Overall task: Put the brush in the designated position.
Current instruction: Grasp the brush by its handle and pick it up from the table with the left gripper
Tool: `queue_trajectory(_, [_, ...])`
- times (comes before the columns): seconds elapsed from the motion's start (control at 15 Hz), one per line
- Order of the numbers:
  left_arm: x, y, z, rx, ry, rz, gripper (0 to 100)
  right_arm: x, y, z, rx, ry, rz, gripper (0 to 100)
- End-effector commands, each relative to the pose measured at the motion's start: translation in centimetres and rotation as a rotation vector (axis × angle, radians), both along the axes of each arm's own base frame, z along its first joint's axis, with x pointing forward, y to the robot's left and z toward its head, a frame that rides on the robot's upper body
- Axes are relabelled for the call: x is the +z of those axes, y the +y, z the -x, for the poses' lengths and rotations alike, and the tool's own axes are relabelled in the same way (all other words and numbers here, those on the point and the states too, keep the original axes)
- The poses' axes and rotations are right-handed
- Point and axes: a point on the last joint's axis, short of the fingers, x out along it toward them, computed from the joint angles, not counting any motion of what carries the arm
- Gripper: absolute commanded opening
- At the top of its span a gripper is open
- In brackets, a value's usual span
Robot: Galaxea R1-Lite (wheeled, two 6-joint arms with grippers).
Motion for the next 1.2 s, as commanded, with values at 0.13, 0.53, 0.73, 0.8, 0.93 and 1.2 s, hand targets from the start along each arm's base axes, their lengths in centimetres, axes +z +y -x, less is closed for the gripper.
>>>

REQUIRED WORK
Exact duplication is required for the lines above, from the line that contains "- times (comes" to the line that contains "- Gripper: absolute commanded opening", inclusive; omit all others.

SOLVED PROBLEM
- times (comes before the columns): seconds elapsed from the motion's start (control at 15 Hz), one per line
- Order of the numbers:
  left_arm: x, y, z, rx, ry, rz, gripper (0 to 100)
  right_arm: x, y, z, rx, ry, rz, gripper (0 to 100)
- End-effector commands, each relative to the pose measured at the motion's start: translation in centimetres and rotation as a rotation vector (axis × angle, radians), both along the axes of each arm's own base frame, z along its first joint's axis, with x pointing forward, y to the robot's left and z toward its head, a frame that rides on the robot's upper body
- Axes are relabelled for the call: x is the +z of those axes, y the +y, z the -x, for the poses' lengths and rotations alike, and the tool's own axes are relabelled in the same way (all other words and numbers here, those on the point and the states too, keep the original axes)
- The poses' axes and rotations are right-handed
- Point and axes: a point on the last joint's axis, short of the fingers, x out along it toward them, computed from the joint angles, not counting any motion of what carries the arm
- Gripper: absolute commanded opening

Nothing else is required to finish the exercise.